Exercise description >> The span to be transcribed begins with the line that contains "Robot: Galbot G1" and ends with the last line of the listing; copy it exactly and include nothing else.

Exercise inputs >>
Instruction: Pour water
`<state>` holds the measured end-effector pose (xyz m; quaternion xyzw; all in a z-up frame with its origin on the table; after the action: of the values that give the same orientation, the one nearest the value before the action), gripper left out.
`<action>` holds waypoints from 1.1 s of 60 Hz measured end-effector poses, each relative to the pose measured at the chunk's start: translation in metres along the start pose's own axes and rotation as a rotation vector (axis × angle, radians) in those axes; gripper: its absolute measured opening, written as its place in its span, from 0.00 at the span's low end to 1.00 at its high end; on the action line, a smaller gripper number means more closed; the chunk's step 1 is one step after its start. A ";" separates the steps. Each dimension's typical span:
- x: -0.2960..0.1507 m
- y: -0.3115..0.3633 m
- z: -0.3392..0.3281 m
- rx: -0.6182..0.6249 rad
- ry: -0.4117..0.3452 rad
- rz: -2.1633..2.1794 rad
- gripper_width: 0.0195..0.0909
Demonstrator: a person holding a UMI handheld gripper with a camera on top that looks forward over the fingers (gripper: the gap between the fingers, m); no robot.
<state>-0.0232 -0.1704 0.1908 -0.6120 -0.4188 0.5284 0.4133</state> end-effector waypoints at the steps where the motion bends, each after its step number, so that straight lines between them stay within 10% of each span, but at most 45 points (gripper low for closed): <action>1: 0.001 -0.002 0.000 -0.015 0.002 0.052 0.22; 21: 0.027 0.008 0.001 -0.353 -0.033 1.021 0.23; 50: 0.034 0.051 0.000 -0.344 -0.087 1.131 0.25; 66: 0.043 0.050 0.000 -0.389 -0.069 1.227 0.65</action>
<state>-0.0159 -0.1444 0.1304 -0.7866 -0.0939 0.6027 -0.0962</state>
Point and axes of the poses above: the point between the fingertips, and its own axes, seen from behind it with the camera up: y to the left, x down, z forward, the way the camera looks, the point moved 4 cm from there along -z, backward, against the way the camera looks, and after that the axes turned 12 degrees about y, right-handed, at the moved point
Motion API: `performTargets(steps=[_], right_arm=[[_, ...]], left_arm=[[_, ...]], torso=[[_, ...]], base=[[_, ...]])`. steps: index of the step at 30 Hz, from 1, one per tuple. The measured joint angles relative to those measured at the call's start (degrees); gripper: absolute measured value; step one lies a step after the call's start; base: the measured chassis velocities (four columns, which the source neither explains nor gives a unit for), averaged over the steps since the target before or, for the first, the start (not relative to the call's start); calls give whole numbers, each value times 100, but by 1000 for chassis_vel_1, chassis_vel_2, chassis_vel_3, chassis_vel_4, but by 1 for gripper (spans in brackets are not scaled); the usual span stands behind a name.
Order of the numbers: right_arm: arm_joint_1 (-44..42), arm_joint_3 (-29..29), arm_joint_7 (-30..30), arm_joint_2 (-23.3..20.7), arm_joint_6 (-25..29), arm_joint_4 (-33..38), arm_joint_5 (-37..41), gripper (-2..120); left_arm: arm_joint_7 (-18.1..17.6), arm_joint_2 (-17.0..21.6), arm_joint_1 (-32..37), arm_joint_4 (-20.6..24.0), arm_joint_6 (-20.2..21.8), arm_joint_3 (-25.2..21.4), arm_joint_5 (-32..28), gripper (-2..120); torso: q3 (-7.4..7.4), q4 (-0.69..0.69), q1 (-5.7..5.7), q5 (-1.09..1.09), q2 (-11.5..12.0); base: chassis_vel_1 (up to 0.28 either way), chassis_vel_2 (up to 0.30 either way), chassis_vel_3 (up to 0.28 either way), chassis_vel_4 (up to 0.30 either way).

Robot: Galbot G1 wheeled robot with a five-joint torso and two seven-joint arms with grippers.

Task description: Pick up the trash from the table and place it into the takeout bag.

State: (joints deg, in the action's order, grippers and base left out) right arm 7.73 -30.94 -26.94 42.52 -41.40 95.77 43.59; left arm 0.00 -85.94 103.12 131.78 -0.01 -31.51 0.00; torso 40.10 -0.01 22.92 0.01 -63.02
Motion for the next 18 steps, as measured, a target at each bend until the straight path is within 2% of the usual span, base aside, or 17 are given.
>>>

Answer below >>
Robot: Galbot G1 wheeled robot with a five-joint torso and two seven-joint arms with grippers.

Task description: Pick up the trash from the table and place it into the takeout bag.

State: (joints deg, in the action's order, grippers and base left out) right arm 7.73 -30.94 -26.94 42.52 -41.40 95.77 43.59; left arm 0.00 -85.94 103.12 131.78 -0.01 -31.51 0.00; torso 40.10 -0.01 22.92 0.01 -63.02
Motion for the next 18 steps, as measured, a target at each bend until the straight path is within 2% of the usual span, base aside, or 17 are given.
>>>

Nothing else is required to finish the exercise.